Second year student, chukwumaa, will be traveling to Leeds, UK for This Thing Called Theory conference to show his work "quadrille_club_bing" alongside a paper by Music Department faculty, Naomi Waltham-Smith.
12th Architecture Humanities Research Association Conference This Thing Called Theory
19-21 November 2015 School of Art, Architecture and Design Leeds Beckett University
Conference Synopsis :
This conference proposes Theory as a form of architectural practice which opposes the instrumentalization of its use. It aims to explore the status of Theory in architecture through an examination of instances in current practice, and invites critical reconsiderations of the role of Theory in architecture, its successes and shortcomings. It seeks to trigger discussions, arguments and polemics around this thing called Theory.
Since the Architectural Humanities Research Association was created twelve years ago to promote and develop research in the architectural humanities, the practices of architecture have transformed and diversified, and so has the relationship between the designs, representations and makings of architecture and their surrounding discourses.

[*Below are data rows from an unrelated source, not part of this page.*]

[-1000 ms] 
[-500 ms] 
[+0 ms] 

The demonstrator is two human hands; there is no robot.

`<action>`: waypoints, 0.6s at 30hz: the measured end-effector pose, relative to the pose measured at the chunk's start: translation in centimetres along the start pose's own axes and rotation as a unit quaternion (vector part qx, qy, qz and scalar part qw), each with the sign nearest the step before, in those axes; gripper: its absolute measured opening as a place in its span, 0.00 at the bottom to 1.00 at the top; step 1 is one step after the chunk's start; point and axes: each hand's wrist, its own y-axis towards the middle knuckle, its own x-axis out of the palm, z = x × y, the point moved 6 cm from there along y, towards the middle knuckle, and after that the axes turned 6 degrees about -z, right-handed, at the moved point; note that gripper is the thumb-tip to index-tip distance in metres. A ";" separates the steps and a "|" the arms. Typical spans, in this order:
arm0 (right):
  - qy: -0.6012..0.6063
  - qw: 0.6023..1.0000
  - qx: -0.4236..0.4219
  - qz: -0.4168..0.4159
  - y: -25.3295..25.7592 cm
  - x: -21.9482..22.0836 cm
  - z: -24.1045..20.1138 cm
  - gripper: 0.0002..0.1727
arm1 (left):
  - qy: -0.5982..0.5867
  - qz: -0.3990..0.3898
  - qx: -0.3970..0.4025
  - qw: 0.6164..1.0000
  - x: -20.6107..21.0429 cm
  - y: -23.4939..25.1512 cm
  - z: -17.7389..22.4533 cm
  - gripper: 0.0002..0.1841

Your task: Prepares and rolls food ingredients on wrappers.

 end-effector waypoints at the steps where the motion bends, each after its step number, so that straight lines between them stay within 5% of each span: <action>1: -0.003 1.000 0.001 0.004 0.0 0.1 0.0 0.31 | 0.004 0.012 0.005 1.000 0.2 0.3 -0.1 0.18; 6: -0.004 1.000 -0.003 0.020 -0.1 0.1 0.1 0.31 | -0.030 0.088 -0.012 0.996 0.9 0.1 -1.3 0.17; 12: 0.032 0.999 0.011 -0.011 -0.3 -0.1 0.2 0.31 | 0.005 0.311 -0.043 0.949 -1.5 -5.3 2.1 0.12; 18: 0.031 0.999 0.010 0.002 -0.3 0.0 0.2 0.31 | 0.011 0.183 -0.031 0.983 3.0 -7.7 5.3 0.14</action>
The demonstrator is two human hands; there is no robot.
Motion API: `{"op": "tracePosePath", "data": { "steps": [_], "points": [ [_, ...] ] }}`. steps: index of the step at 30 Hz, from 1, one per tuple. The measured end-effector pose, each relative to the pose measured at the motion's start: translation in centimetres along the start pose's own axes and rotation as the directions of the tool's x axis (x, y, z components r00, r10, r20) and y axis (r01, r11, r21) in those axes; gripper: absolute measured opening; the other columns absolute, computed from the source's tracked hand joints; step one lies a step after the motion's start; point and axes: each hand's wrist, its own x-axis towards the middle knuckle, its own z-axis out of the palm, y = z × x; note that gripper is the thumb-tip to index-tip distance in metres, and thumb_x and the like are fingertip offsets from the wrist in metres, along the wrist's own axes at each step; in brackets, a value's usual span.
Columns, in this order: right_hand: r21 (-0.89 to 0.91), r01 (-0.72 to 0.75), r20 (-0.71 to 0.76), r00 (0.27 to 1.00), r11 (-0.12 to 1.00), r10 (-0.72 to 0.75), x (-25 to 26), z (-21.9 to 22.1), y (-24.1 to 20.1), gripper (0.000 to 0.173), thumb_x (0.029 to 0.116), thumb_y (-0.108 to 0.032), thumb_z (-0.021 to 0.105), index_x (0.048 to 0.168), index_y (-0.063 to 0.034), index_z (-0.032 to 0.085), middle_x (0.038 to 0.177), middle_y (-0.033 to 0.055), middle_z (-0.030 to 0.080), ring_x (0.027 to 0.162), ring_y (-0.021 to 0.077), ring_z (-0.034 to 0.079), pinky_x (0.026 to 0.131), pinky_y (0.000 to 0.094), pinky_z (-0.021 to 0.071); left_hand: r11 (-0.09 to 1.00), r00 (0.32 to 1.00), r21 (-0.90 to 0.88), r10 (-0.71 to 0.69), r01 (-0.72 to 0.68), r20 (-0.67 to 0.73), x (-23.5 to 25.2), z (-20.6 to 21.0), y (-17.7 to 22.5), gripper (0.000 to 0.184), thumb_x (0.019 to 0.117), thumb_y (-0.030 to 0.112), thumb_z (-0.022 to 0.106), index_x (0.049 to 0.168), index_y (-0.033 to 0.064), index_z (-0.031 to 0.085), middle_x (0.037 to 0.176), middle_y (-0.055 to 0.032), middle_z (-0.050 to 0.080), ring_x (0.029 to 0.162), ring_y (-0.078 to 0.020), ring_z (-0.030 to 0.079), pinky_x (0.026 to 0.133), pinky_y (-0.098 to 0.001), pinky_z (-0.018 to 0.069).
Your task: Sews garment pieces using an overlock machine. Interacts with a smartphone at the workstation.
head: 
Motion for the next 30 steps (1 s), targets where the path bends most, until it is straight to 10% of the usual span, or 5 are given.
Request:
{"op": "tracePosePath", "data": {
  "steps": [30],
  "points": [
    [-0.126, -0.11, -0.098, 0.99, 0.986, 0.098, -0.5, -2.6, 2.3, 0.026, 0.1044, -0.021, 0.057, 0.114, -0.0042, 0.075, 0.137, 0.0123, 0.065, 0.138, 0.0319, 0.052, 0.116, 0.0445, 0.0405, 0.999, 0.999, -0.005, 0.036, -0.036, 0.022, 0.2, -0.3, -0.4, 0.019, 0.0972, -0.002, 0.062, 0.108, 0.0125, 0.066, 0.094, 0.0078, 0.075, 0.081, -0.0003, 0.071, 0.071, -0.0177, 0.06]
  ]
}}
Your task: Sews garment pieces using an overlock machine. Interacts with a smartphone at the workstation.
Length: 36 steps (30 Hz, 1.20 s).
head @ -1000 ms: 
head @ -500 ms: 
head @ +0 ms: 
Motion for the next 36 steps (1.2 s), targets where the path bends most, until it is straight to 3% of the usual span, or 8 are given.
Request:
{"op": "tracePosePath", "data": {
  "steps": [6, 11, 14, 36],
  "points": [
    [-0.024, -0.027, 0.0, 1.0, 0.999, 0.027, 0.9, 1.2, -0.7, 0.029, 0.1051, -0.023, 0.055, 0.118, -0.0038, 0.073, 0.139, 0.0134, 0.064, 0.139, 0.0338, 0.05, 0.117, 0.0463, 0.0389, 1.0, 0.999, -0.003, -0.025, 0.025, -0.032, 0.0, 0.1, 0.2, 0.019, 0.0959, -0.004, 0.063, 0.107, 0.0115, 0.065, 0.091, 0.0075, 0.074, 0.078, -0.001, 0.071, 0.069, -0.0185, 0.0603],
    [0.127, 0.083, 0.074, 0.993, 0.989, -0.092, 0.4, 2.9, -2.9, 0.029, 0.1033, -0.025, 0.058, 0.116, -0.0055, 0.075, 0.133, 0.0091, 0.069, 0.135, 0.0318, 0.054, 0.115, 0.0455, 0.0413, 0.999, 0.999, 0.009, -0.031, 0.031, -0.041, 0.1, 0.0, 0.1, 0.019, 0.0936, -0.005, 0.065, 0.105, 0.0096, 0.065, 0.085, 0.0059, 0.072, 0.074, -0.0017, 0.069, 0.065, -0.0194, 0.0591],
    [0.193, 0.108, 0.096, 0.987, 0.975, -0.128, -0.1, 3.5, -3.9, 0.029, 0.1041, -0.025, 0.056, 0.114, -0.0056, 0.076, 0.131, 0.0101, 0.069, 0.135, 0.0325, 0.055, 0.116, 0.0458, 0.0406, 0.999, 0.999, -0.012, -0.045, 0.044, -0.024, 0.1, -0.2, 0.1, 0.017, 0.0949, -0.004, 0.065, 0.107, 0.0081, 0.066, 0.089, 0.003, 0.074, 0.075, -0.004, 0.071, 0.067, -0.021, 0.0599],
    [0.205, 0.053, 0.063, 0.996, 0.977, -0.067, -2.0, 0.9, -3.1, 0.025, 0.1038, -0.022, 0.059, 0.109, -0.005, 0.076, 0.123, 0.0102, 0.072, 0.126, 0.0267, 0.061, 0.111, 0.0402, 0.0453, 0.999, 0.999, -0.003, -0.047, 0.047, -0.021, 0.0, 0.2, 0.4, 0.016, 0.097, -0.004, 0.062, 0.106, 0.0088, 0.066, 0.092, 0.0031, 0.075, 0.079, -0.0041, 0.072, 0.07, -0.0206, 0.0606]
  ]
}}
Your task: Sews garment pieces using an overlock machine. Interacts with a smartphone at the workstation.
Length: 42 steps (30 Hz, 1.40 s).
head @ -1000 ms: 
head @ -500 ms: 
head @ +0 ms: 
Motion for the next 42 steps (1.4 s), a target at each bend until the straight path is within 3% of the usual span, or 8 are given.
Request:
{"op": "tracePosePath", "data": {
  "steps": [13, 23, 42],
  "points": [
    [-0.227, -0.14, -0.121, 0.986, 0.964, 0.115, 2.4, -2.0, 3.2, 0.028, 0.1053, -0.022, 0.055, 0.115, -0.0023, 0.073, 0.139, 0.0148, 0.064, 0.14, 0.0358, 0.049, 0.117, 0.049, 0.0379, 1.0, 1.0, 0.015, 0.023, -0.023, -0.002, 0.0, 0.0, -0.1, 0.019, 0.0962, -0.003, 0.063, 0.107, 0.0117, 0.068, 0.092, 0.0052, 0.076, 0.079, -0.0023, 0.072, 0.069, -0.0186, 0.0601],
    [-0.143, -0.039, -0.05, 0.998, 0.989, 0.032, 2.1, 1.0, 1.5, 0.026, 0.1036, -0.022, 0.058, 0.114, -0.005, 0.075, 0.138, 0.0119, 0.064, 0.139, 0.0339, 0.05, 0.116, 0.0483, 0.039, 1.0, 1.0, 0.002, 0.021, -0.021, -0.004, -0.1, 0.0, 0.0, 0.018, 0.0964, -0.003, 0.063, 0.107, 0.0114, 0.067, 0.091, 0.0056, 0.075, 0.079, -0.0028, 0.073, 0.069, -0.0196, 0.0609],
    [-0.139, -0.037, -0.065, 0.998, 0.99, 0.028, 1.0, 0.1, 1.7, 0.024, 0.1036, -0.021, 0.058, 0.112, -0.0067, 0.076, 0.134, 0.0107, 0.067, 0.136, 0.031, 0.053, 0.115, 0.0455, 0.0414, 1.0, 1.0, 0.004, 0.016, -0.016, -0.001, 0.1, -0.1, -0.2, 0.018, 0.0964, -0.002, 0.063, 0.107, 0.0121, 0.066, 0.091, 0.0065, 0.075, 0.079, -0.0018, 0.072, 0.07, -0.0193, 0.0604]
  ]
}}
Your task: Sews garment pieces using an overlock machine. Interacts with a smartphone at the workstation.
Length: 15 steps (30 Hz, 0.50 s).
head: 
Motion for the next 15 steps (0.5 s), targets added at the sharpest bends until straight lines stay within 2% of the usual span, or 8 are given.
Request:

After semiotics, psychoanalysis, deconstruction’s flirt with Derridean philosophy, and Deleuzian redefinitions of folds and diagrams, the impact of the digital in architecture seemed to have vanquished the ‘need’ for architecture to refer to discourses from the humanities. Whilst concerns of the humanities are converging with the sciences, they are also simultaneously diverging and dissipating with notions of network, apparatus and agency. The recent imperative in architecture to withdraw from claims of singular design visions has also been characterised by the gathering of individuated credits and subjecting to commodified distribution in the production of theory.
Today, in an age of extreme specialization and thus far inconceivable intersections of fragmented strands of knowledge, architecture continues to reinvent itself. As architecture reconsiders its status as a discipline in relation to digital technologies, material sciences, biology and environmental transformations, it continues to resort to and introject thoughts and practices developed ‘outside’ architecture. It is indeed the very openness and connectedness of architecture that can offer a line of continuity in the ongoing process of self-definition and reinvention that has always characterized architecture as a practice of the multiple and of the critical. As a discipline that never simply makes physical environments, architecture will continue to act in and through all its intersections with its ‘other’ as a critical and cultural agent.